This month I’ve been asked to contribute Sunday homilies to the Homiletic and Pastoral Review. You can find the rest of the month’s homilies there as well. Here’s this week’s contribution:
Homily for Trinity Sunday (C)

There’s an old saying, which probably goes back to Socrates, that the more you know, the more you realize you don’t know. This observation on what it means to be truly wise is not meant to discourage learning or study or reflection. When used in a Christian context it’s not meant to suggest, for example, that our faith should be reduced to a couple of folksy slogans. Nor does it mean that when reflecting on the doctrine which we remember today—the Most Holy Trinity—that we should take an anti-intellectual approach—it’s a mystery, just have faith, don’t ask any questions.
The Trinity is a mystery, but today’s readings suggest the attitude we should have toward “mystery” in the context of our faith.

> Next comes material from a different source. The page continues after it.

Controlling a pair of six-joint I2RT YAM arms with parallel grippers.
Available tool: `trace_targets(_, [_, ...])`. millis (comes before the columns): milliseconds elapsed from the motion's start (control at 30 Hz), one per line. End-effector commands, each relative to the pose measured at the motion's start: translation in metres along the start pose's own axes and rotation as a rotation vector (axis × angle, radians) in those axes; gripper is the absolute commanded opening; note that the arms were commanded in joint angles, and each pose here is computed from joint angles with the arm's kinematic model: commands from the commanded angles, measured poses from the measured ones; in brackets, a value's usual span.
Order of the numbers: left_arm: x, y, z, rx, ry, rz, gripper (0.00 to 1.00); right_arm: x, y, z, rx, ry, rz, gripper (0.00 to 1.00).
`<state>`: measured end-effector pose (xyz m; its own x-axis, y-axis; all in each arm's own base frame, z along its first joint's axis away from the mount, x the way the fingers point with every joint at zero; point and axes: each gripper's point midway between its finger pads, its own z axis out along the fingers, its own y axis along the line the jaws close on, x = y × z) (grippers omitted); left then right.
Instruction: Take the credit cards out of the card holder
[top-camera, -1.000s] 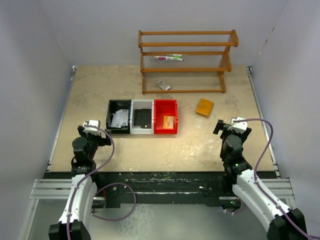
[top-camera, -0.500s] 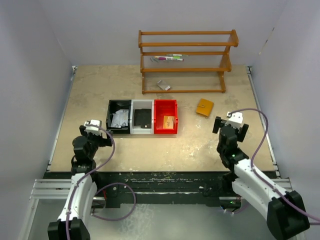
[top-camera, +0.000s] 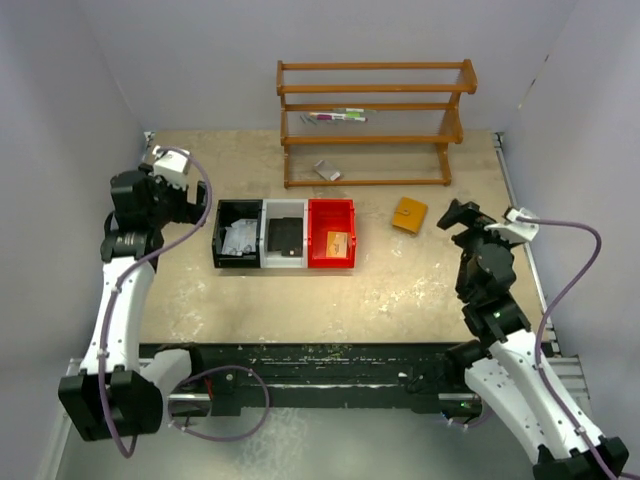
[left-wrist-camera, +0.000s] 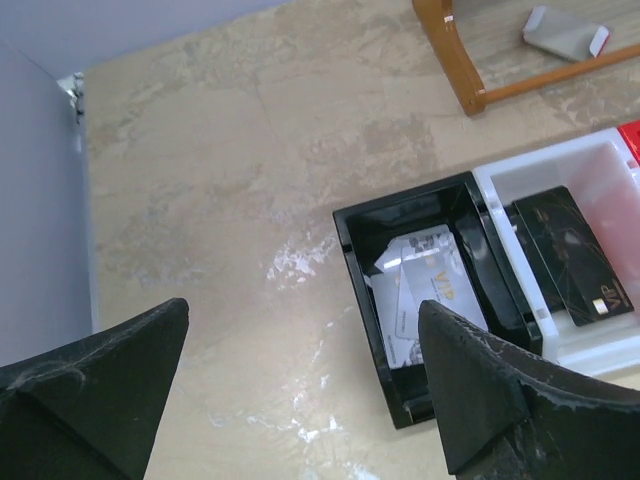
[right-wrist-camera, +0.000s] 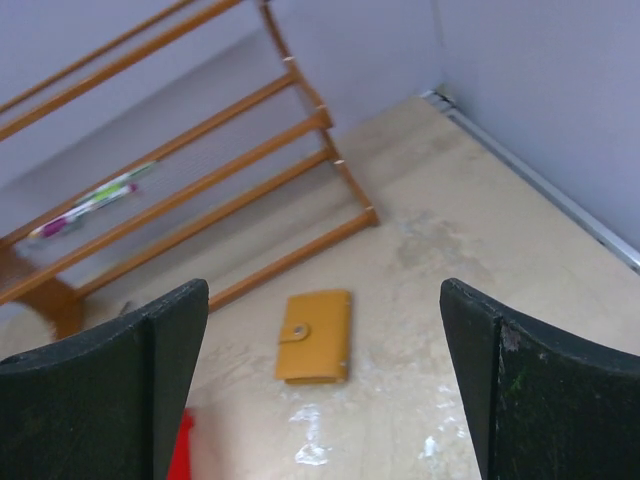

Calling the Trinity a mystery means that we will never get to the end of understanding it, but that should not make us want to throw up our hands and give up. Instead, it should make us want to know more. There’s a great history podcast that I listen to, and, after each episode, I often want to go online and start buying books about the subject to discover more. Usually, I have to restrain that impulse because the books start to pile up and I don’t have time to read them!
When we talk about the mysteries of our faith, that’s the dynamic we’re suggesting: not that we don’t want any questions, but that there will always be more to say and our capacity to learn is limited. Jesus suggests as much in the Gospel when he ways, “I have much more to tell you, but you cannot bear it now.” Those words tell us something important about God. Jesus talks about knowing the Father by seeing the Son and living in the Spirit of truth. If you tried to diagram what that meant, you might end up with a triangle and lots of arrows going back and forth between the angles. Perhaps that’s not a bad start because one thing that we can take from the invitation of Jesus to know him and know his Father and know the Holy Spirit is that he is inviting us into a relationship that will change us. It’s a relationship that, in a way, is always moving.
Pope Benedict XVI expressed the relationship with God at the heart of Christianity when he wrote, “Being Christian is not the result of an ethical choice or a lofty idea, but the encounter with an event, a person, which gives life a new horizon and a decisive direction” (Deus Caritas Est, 1). When St. Paul talks about faith in the Letter to the Romans, he has this same dynamic in mind. Faith means not only believing something, but believing in someone. Believing in someone means a relationship of trust. Following someone you trust means change and growth. The really deep relationships in our lives change who we are. They change the way we think—how we know—and our capacity to love.
At the heart of the Christian faith is the belief that when we say “God” we are talking about just such a relationship, a never-ending exchange of love between Father, Son, and Holy Spirit. And when we say “Christian” we are talking about someone who has accepted the invitation to plunge into that relationship, into a mystery that doesn’t end, into an ocean of love without limit in which there is always more to discover.